'''

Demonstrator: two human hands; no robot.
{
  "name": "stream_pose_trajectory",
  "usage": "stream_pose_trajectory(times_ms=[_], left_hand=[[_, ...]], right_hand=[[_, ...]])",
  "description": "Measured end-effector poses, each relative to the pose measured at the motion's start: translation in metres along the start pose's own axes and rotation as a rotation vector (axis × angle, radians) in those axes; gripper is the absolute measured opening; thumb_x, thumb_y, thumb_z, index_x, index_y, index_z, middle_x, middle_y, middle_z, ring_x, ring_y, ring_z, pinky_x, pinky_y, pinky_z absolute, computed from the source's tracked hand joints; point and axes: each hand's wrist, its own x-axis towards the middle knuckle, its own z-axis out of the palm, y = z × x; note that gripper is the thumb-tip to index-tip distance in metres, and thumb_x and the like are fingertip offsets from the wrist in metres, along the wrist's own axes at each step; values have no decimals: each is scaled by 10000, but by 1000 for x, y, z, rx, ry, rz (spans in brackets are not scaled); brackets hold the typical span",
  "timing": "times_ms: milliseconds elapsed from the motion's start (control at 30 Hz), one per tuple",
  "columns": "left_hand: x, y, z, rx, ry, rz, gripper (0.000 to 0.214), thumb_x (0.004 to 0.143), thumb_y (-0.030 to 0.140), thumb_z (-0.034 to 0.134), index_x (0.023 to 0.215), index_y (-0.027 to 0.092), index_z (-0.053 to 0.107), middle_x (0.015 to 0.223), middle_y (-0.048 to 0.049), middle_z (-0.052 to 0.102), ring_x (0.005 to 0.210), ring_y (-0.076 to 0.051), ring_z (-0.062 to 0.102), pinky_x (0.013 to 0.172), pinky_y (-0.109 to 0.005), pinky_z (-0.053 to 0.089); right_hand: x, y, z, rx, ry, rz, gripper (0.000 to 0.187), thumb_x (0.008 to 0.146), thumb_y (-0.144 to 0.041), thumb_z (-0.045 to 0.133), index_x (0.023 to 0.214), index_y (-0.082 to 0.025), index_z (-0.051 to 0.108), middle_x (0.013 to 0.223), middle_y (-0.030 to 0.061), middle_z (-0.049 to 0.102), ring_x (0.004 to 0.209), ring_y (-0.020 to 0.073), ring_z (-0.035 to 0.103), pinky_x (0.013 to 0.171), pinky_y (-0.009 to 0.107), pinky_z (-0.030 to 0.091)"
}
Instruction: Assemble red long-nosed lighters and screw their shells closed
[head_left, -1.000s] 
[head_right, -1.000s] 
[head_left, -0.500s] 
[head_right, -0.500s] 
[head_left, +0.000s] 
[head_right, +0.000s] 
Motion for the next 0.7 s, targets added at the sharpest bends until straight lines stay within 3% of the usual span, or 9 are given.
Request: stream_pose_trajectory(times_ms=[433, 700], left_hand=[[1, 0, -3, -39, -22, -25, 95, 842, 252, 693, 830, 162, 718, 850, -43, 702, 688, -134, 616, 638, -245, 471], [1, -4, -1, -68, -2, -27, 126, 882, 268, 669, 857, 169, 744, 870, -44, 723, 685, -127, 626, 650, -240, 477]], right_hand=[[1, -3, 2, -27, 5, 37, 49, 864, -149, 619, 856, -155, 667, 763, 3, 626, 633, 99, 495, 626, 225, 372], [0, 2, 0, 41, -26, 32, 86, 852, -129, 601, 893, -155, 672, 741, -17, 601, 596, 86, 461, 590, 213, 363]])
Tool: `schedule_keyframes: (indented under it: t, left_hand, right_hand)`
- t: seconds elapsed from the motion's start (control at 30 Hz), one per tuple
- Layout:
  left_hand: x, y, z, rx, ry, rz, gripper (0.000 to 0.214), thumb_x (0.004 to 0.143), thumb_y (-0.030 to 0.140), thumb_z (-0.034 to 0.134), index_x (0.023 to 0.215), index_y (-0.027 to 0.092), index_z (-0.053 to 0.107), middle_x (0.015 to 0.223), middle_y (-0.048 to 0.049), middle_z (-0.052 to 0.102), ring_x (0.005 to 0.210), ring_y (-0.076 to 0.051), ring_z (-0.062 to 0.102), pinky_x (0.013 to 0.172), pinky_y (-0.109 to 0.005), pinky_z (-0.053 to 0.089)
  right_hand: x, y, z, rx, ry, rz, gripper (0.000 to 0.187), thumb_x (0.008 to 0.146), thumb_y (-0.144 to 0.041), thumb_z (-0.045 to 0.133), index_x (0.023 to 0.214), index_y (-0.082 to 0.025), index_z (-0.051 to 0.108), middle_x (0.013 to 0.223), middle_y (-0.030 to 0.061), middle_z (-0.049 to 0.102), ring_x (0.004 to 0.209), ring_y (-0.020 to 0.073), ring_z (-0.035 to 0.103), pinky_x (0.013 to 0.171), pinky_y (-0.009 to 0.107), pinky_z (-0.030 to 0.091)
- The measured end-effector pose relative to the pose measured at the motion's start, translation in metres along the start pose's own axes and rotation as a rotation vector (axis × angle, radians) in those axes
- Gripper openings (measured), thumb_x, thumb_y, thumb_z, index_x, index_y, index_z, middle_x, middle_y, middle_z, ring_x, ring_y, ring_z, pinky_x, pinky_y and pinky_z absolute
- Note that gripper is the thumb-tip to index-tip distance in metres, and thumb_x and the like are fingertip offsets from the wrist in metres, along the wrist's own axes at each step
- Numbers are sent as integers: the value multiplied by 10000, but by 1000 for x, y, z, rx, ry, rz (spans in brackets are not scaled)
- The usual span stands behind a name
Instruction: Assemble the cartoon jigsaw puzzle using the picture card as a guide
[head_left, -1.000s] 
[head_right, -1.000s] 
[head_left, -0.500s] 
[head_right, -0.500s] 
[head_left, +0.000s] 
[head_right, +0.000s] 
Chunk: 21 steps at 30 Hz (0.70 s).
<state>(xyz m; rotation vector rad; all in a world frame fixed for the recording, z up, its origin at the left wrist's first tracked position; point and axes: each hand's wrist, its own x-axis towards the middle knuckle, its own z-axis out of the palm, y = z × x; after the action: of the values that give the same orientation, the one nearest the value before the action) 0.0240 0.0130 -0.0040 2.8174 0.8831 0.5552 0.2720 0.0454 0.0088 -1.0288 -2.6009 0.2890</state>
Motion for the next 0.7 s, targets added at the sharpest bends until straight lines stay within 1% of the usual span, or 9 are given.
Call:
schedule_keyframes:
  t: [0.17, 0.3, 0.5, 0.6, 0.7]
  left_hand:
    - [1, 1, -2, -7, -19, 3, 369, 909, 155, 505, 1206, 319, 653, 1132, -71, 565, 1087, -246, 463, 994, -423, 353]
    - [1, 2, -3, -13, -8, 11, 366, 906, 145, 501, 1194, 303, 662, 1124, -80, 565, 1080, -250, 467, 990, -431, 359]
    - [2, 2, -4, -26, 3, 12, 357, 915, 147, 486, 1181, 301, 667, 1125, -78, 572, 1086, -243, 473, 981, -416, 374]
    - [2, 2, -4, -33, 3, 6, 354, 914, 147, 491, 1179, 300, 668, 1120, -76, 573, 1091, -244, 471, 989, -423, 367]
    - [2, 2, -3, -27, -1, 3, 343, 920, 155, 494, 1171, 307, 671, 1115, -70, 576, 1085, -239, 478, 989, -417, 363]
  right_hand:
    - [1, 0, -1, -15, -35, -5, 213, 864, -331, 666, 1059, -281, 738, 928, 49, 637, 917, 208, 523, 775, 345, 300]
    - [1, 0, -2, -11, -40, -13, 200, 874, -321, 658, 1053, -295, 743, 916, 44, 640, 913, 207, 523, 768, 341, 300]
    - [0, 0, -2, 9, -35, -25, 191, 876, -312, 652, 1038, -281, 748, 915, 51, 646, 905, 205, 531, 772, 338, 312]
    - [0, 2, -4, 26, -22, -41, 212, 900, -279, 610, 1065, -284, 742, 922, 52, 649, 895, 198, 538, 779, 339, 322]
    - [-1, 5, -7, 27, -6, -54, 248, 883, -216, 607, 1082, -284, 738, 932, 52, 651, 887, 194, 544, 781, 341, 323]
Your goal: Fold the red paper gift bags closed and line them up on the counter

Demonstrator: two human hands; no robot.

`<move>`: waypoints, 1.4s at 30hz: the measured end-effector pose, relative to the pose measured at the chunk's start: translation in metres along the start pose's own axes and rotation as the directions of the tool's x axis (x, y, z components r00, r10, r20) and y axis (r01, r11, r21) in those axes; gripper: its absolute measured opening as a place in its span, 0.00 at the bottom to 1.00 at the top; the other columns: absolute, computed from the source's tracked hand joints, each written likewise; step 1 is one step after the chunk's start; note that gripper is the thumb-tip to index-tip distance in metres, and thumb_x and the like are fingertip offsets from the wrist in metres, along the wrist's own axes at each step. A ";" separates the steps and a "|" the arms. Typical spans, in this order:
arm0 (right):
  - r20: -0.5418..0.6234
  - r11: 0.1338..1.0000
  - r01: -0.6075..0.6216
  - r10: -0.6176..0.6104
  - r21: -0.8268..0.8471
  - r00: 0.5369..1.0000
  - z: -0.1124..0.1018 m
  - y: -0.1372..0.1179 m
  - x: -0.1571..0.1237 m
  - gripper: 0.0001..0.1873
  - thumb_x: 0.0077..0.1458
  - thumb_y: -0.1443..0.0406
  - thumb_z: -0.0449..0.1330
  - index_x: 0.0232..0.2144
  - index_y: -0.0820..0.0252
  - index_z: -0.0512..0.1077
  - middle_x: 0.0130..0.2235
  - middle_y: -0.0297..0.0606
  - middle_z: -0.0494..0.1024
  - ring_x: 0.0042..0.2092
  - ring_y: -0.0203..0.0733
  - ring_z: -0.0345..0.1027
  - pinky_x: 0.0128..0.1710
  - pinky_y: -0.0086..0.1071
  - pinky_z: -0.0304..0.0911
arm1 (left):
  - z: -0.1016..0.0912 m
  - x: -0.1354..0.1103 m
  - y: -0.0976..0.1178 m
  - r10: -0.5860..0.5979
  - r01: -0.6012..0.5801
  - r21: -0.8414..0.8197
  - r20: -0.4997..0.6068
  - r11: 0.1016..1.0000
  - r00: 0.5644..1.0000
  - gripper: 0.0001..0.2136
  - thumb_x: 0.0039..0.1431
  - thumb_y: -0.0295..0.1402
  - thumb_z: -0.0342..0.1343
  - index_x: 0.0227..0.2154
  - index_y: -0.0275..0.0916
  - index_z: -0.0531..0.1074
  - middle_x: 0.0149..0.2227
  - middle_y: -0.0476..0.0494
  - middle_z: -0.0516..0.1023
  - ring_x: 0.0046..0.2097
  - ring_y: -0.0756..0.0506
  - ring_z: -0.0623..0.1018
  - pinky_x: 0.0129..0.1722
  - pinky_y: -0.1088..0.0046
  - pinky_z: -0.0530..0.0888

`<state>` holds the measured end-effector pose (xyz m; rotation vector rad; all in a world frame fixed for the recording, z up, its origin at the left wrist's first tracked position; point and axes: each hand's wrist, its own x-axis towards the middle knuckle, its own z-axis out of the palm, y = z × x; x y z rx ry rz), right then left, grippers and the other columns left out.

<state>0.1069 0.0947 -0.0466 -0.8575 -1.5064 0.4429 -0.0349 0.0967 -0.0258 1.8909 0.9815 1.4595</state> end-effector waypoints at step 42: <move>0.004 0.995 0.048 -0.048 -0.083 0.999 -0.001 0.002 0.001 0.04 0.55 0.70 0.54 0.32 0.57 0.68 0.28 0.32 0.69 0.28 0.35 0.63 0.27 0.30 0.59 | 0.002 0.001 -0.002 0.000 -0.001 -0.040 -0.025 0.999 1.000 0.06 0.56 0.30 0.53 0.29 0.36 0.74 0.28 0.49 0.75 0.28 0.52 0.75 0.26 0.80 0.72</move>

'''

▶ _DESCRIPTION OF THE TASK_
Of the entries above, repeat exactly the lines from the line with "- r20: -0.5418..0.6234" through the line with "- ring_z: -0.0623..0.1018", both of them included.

▶ _RESULT OF THE TASK_
  - r20: -0.5418..0.6234
  - r11: 0.1338..1.0000
  - r01: -0.6075..0.6216
  - r10: -0.6176..0.6104
  - r21: -0.8268..0.8471
  - r00: 0.5369..1.0000
  - z: -0.1124..0.1018 m
  - y: -0.1372..0.1179 m
  - x: -0.1571..0.1237 m
  - gripper: 0.0001..0.1873
  - thumb_x: 0.0077..0.1458
  - thumb_y: -0.1443..0.0406
  - thumb_z: -0.0449..0.1330
  - index_x: 0.0232..0.2144
  - index_y: -0.0820..0.0252
  - index_z: -0.0512..0.1077
  - middle_x: 0.0130..0.2235
  - middle_y: -0.0297..0.0606
  - middle_z: -0.0494..0.1024
  - ring_x: 0.0042..0.2092
  - ring_y: -0.0203..0.0733
  - ring_z: -0.0345..0.1027
  - pinky_x: 0.0128..0.1710
  - pinky_y: -0.0086..0.1071
  - pinky_z: -0.0304..0.0911
arm1 (left):
  - z: -0.1016..0.0912 m
  - x: -0.1354..0.1103 m
  - y: -0.0976..0.1178 m
  - r10: -0.5860..0.5979
  - r01: -0.6012..0.5801
  - r21: -0.8414..0.8197
  - r20: -0.4997..0.6068
  - r11: 0.1016..1.0000
  - r00: 0.5644..1.0000
  - gripper: 0.0001..0.2136
  - thumb_x: 0.0039..0.1431
  - thumb_y: -0.0295..0.1402
  - thumb_z: -0.0342..0.1343
  - index_x: 0.0227..0.2154
  - index_y: -0.0275..0.0916
  - index_z: -0.0531..0.1074
  - middle_x: 0.0149..0.2227
  - middle_y: -0.0476..0.0494
  - middle_z: -0.0516..0.1023
  - ring_x: 0.0046..0.2097
  - ring_y: -0.0756..0.0506
  - ring_z: -0.0623..0.1018

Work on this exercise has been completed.